Ballast Point Park is a park located within the Ballast Point neighborhood in Tampa, Florida. The park is adjacent to the Hillsborough Bay.

==History==
Ballast Point Park was originally named Jules Verne Park but was renamed in 1903. Development of the park began in 1892 with the construction of the Ballast Point Pavilion by Chester and Emelia Chapin, who came to Tampa from New York. The park was a destination stop on the Consumers Electric Light and Street Railway Company, a predecessor of the later Tampa Electric Company (TECO) streetcar system.

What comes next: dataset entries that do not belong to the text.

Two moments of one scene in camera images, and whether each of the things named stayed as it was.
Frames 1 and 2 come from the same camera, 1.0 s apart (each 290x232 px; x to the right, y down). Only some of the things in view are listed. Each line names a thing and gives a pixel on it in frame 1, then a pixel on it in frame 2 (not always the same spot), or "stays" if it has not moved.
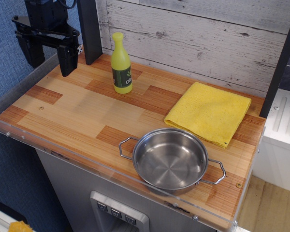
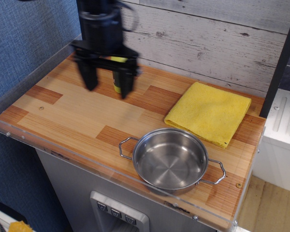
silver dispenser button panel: (110, 215) stays
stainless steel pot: (171, 161) stays
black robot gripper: (47, 21) -> (102, 43)
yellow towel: (210, 113) stays
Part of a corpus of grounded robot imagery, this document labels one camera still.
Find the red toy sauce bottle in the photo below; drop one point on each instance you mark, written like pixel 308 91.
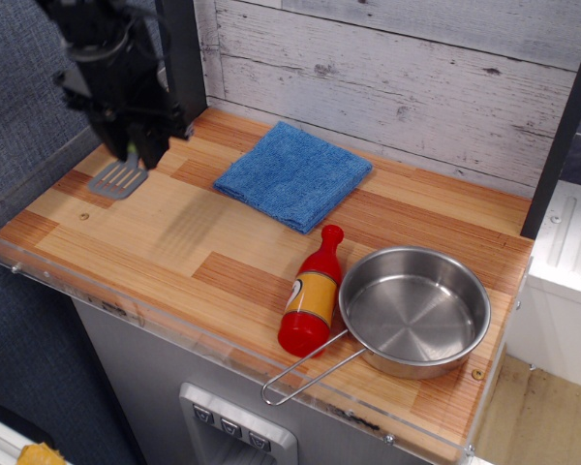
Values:
pixel 307 318

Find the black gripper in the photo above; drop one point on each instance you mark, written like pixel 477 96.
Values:
pixel 115 83

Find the white ribbed side shelf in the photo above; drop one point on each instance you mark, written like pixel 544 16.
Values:
pixel 545 327

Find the clear acrylic table guard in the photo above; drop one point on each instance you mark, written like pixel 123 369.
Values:
pixel 194 265

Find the blue folded cloth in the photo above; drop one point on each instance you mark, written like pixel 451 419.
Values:
pixel 293 177

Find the dark left upright post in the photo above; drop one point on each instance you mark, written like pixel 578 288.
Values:
pixel 183 60

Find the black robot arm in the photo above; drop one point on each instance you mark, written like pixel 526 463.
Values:
pixel 92 8

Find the dark right upright post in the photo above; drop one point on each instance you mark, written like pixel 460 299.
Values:
pixel 555 161

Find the stainless steel pan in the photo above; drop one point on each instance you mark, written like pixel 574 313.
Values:
pixel 414 313

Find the grey cabinet with button panel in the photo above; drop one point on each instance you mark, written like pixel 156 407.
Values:
pixel 188 405

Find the dark upright post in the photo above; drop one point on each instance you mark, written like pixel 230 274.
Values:
pixel 555 161
pixel 183 60

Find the green handled grey spatula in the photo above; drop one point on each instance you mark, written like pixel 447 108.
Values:
pixel 118 180

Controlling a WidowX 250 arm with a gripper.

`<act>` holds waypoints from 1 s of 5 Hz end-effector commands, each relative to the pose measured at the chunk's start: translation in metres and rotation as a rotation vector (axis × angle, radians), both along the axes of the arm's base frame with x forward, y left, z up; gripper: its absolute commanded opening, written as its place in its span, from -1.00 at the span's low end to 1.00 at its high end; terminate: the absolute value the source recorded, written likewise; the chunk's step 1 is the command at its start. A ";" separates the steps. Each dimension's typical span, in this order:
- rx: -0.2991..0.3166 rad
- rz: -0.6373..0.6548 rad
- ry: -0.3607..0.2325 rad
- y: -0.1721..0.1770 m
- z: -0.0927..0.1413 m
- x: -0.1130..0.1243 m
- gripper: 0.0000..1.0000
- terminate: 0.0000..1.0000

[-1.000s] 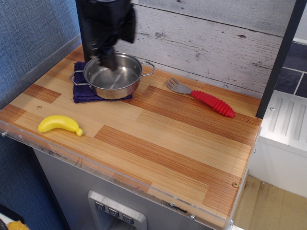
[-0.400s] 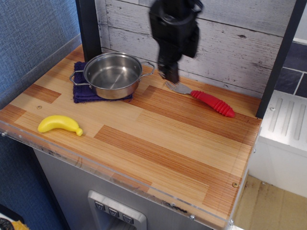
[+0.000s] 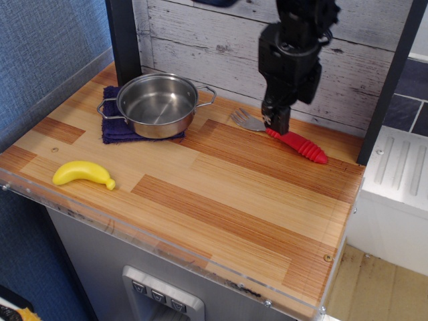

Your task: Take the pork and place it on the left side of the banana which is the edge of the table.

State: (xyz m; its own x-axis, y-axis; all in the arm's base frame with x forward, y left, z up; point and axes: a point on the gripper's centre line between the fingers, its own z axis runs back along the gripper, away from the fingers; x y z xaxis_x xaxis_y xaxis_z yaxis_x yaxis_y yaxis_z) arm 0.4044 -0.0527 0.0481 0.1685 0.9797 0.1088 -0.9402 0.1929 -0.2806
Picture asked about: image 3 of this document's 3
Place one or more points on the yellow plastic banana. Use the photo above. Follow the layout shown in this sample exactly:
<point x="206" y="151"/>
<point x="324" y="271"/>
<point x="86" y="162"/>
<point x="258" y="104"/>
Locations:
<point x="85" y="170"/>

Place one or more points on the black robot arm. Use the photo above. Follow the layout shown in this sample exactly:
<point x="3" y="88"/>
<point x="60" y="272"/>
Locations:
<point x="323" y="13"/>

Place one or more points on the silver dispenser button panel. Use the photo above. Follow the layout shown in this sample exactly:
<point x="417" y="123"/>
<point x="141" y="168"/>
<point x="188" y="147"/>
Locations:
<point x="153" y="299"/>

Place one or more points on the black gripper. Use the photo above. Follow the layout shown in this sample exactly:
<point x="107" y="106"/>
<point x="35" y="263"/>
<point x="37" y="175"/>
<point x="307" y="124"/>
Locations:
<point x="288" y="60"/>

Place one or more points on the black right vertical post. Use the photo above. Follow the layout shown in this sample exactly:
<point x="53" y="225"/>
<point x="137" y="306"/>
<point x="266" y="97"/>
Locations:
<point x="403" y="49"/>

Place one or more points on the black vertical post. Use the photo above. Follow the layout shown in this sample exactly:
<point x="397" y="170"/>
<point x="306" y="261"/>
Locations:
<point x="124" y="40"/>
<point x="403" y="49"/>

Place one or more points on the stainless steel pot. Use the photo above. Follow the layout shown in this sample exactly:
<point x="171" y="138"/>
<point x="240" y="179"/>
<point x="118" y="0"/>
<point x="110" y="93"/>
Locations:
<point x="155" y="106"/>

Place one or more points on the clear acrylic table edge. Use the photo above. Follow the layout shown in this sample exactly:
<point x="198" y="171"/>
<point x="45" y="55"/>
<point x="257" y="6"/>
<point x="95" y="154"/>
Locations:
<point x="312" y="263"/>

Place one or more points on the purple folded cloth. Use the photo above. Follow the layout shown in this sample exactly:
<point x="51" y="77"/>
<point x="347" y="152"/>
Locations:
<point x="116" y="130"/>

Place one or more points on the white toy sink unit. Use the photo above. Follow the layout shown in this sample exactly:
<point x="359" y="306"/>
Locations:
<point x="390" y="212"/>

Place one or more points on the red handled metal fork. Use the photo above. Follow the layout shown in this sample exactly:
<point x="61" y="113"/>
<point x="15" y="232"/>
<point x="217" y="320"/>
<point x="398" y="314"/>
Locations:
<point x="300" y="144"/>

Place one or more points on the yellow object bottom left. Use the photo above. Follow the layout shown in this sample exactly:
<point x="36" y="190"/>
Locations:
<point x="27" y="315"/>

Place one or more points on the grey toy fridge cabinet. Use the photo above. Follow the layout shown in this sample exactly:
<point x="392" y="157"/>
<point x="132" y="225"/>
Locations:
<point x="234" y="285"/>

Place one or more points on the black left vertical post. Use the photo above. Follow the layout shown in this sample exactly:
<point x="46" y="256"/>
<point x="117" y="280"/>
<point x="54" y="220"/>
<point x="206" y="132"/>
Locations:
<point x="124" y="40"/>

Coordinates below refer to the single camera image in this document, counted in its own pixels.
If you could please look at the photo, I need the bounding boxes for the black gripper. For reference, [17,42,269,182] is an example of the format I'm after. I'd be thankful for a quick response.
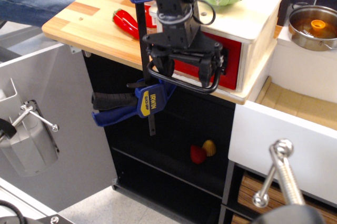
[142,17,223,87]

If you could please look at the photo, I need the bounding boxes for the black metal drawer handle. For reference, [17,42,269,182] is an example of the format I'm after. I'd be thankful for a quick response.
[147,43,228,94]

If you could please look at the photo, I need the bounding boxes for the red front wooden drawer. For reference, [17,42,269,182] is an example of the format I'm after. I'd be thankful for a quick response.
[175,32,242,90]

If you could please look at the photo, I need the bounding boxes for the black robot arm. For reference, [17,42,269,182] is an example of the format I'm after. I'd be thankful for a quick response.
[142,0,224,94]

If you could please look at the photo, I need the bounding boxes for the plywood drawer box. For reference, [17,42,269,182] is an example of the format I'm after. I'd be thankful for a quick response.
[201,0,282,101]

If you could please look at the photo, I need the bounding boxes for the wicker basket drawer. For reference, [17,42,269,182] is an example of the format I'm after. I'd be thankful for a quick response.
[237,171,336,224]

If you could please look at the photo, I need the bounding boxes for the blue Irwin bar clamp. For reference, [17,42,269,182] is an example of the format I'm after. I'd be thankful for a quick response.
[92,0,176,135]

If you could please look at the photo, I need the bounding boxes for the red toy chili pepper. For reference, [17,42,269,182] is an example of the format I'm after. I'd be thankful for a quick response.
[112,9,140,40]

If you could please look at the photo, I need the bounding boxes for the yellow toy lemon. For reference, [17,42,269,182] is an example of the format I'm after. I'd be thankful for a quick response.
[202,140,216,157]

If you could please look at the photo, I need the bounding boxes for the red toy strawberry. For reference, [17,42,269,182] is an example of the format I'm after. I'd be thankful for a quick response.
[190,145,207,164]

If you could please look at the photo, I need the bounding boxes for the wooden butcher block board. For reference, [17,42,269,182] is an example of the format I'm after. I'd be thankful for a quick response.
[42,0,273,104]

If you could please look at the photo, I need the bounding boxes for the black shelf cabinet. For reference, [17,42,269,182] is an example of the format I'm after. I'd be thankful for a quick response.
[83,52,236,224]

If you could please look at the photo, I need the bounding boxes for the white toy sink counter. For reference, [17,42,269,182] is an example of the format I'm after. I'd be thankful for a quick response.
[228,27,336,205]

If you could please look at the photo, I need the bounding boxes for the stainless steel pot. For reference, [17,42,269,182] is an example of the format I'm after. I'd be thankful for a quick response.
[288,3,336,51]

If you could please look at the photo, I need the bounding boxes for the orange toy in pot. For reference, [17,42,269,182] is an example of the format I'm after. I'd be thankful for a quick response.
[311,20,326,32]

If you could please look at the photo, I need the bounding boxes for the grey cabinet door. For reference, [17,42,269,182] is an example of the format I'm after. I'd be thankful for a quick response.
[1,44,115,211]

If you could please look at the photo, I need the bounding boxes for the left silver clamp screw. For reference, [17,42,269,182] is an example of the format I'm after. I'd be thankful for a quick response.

The historical marker placed at the park by the Hillsborough County Historical Commission reads:

Mrs. Chester W. Chapin controlling owner of the company which operated the city's first electric trolley cars, purchased these acres and in 1894 developed this site into a tropical park as a terminal for her line. She named it for the French writer Jules Verne (1814-1905) who in his famous novel "From the Earth to the Moon" first published in 1865 chose Tampa town as his launching site for the imaginary shot of his rocket to that planet near one hundred years ago.”

==Features==
The sections of the park that are open from sunrise to sunset include the playground, water play area and shelters for picnics and parties. The park also contains an interactive water play area for children. There is a 600 ft fishing pier in the park that was open 24 hours until serious damage from Hurricane Helene closed it in September 2024; it has not been repaired or reopened. There is also a small seafood shack, Leons Lobstah Shack, serving classic East Coast seafood dishes and ice cream.